[Exercise instructions]
Wherever "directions" appears in a line of the listing, report that line.

[Data shown]

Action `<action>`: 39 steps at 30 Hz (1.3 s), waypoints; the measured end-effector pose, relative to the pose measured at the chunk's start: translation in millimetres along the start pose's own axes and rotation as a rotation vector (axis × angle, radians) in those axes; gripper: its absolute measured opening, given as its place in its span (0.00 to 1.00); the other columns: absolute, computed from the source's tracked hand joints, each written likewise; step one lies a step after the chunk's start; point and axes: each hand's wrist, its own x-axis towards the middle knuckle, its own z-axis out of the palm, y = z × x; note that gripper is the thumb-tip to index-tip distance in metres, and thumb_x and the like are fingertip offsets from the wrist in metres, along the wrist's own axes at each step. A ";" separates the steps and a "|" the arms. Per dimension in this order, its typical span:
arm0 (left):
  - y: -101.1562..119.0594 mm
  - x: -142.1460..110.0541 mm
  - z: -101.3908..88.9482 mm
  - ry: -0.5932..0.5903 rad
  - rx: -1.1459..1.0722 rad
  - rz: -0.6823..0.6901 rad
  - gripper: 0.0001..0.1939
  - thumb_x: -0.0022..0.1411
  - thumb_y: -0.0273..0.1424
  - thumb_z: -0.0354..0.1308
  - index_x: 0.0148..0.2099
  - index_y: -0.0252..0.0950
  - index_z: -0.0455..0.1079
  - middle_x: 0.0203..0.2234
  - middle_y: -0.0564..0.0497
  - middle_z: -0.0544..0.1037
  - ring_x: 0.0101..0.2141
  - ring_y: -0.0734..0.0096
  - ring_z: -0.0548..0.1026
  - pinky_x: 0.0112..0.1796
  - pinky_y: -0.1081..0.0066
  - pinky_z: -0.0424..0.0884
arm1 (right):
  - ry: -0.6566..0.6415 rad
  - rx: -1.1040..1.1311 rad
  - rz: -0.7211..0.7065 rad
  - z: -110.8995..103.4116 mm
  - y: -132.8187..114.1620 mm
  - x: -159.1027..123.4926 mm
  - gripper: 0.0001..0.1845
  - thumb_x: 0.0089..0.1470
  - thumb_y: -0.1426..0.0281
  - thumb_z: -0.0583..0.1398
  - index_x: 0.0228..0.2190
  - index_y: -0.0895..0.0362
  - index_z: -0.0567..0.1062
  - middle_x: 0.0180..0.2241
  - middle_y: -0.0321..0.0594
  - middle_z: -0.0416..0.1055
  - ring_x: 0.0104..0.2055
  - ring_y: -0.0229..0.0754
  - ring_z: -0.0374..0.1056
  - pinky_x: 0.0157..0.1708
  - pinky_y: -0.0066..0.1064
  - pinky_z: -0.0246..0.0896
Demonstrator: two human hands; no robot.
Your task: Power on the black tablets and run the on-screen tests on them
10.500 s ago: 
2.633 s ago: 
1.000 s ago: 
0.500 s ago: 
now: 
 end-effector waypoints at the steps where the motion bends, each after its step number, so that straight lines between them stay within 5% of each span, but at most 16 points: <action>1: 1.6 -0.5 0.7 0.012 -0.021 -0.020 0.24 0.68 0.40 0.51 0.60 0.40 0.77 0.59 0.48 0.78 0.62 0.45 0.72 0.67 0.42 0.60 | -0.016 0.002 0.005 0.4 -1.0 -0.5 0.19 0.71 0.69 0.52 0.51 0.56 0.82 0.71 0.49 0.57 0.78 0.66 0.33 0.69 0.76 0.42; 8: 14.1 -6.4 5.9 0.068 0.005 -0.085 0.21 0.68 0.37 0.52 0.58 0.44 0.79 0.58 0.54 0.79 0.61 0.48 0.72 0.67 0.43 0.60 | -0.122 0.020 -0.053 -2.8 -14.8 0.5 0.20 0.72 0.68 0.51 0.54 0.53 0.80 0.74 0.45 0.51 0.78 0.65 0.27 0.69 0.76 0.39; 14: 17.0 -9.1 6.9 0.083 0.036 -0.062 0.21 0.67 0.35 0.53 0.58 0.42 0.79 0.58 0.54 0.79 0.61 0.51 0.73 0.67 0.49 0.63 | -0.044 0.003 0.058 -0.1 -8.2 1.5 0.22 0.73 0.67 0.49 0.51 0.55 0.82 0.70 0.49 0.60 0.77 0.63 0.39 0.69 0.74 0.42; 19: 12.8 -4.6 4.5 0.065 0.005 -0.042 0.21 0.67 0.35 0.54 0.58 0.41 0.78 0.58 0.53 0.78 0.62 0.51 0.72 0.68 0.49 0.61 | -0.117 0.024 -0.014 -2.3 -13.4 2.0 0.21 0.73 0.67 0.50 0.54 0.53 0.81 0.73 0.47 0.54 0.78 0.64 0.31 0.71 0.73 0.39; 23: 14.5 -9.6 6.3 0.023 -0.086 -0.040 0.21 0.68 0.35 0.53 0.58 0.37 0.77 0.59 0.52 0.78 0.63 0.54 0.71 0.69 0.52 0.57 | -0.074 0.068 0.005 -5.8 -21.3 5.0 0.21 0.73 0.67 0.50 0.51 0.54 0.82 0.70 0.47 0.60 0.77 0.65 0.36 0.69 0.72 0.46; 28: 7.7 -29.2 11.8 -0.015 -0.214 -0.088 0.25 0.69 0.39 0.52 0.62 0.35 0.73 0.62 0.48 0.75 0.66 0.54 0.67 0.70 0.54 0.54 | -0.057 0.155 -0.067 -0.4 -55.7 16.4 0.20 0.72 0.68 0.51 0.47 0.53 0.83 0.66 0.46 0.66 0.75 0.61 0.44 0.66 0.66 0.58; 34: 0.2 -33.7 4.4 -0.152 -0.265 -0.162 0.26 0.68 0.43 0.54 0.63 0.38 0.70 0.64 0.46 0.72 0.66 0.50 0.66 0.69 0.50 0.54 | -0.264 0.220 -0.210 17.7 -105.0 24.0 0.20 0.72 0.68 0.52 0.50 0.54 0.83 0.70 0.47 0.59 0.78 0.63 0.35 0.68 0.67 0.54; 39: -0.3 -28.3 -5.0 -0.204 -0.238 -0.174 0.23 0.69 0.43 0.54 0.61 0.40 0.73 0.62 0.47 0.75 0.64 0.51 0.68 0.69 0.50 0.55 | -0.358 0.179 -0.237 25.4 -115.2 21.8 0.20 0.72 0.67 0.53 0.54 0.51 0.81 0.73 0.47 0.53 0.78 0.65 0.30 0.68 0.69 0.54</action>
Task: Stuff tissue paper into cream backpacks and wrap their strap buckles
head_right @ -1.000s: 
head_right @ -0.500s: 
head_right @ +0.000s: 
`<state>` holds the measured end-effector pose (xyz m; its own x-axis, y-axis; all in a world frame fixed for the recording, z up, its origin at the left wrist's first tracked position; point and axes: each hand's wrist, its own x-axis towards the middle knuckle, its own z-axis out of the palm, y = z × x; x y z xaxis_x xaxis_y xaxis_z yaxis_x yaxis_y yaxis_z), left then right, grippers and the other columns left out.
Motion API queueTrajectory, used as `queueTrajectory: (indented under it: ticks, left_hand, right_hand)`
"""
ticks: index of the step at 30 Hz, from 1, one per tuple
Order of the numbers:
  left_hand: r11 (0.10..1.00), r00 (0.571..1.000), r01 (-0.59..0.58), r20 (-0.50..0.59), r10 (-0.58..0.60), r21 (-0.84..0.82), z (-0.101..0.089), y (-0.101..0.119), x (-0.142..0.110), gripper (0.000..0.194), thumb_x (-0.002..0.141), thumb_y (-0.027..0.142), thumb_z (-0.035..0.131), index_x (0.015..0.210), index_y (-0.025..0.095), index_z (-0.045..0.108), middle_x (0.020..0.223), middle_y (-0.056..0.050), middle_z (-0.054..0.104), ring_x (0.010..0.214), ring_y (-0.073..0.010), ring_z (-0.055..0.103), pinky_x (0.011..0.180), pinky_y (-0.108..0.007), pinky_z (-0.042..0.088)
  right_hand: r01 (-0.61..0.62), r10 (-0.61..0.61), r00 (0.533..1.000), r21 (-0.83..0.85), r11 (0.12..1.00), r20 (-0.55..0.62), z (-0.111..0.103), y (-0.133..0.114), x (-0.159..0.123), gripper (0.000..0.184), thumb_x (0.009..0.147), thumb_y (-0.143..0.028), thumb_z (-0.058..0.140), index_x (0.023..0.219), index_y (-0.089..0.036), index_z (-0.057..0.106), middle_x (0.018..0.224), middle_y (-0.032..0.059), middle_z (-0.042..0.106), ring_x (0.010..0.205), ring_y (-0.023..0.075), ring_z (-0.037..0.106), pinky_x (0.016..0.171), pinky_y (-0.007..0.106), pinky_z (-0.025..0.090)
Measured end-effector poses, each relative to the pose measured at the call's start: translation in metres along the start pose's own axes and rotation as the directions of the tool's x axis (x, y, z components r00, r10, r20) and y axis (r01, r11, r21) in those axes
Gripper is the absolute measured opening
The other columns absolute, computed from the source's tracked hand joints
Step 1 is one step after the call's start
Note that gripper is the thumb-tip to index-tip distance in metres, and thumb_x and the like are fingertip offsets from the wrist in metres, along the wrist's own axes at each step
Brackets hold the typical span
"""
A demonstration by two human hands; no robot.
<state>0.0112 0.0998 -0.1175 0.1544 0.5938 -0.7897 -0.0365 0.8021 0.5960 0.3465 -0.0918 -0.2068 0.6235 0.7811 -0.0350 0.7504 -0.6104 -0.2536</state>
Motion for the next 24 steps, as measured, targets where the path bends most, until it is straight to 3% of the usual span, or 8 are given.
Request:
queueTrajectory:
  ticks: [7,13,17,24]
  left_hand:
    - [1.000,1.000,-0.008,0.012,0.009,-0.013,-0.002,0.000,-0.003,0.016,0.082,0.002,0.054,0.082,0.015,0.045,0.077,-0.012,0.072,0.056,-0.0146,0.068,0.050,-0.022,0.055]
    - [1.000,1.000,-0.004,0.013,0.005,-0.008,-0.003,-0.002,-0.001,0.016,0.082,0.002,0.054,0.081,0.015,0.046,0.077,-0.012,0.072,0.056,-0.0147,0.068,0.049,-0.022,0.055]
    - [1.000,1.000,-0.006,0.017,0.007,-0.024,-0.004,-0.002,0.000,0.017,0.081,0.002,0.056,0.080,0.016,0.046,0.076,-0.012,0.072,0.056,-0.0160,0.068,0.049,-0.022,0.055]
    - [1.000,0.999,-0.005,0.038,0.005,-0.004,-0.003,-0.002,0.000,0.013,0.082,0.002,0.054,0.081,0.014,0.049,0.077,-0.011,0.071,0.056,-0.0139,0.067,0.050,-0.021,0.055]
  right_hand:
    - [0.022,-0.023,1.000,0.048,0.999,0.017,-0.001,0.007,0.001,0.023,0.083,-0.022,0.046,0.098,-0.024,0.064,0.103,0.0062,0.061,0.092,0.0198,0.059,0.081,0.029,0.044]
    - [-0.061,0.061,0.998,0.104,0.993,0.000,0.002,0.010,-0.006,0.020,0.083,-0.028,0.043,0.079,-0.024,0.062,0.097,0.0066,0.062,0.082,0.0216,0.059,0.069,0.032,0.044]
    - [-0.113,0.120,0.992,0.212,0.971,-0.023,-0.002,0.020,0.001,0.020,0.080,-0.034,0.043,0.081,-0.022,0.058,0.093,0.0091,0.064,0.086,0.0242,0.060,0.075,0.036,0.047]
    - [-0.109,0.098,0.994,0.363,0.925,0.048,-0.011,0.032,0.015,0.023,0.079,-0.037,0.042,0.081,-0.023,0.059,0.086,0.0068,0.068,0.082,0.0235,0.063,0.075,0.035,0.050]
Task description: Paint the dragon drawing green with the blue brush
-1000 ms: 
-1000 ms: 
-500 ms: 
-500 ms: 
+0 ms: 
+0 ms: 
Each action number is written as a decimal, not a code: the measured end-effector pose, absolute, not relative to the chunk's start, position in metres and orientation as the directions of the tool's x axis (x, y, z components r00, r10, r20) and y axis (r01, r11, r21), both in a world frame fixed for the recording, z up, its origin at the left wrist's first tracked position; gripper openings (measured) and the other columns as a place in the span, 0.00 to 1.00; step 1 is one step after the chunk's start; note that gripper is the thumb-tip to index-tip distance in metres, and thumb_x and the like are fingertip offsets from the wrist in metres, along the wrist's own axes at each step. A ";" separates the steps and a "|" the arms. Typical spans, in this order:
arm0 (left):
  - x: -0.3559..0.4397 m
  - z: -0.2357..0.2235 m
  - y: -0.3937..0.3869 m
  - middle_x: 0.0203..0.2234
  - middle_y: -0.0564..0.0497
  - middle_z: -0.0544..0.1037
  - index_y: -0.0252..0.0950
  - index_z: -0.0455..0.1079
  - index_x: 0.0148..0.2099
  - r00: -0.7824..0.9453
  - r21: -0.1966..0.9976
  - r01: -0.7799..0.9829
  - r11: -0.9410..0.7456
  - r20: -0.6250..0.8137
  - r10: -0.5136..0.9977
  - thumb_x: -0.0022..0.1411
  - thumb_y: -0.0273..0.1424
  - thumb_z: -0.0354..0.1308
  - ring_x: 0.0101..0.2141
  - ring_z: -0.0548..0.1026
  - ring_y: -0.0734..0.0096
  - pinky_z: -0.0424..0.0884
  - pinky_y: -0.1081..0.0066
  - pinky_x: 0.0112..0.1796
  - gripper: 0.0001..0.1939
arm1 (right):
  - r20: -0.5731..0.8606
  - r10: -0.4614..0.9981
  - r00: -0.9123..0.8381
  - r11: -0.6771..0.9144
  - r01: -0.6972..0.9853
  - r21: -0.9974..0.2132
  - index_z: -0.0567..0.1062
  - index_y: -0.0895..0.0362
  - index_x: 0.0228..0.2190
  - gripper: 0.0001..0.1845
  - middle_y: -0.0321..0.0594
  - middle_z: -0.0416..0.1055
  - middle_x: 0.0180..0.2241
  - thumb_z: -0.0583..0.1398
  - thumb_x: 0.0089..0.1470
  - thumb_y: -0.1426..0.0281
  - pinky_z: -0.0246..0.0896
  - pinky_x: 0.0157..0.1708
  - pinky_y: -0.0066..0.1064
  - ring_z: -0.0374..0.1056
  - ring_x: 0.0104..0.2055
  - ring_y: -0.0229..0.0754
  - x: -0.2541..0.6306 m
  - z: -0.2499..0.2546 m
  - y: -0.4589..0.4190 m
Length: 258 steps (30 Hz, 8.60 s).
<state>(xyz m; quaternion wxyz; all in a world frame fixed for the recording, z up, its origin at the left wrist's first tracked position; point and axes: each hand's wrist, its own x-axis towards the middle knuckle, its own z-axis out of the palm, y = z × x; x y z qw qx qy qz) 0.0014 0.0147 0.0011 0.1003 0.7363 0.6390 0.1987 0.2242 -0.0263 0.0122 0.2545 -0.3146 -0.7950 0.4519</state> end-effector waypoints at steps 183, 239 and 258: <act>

[Expected output]
Measured end-effector poses, each relative to the pose measured at the call's start: translation in metres along the start pose's own axes and rotation as the directions of the tool's x axis (x, y, z components r00, r10, r20) and y axis (r01, r11, r21) in those axes
Each action number is written as a decimal, not a code: the measured end-effector pose, absolute, not relative to the chunk's start, position in metres and orientation as the directions of the tool's x axis (x, y, z components r00, r10, r20) and y axis (r01, r11, r21), both in a world frame fixed for the recording, z up, its origin at the left wrist's first tracked position; gripper openings (measured) and the other columns as a place in the span, 0.00 to 1.00; step 1 is one step after the chunk's start; note that gripper is the thumb-tip to index-tip distance in metres, and thumb_x and the like are fingertip offsets from the wrist in metres, along the wrist's own axes at each step. A ";" separates the steps and a "|" the arms. Typical spans, in this order:

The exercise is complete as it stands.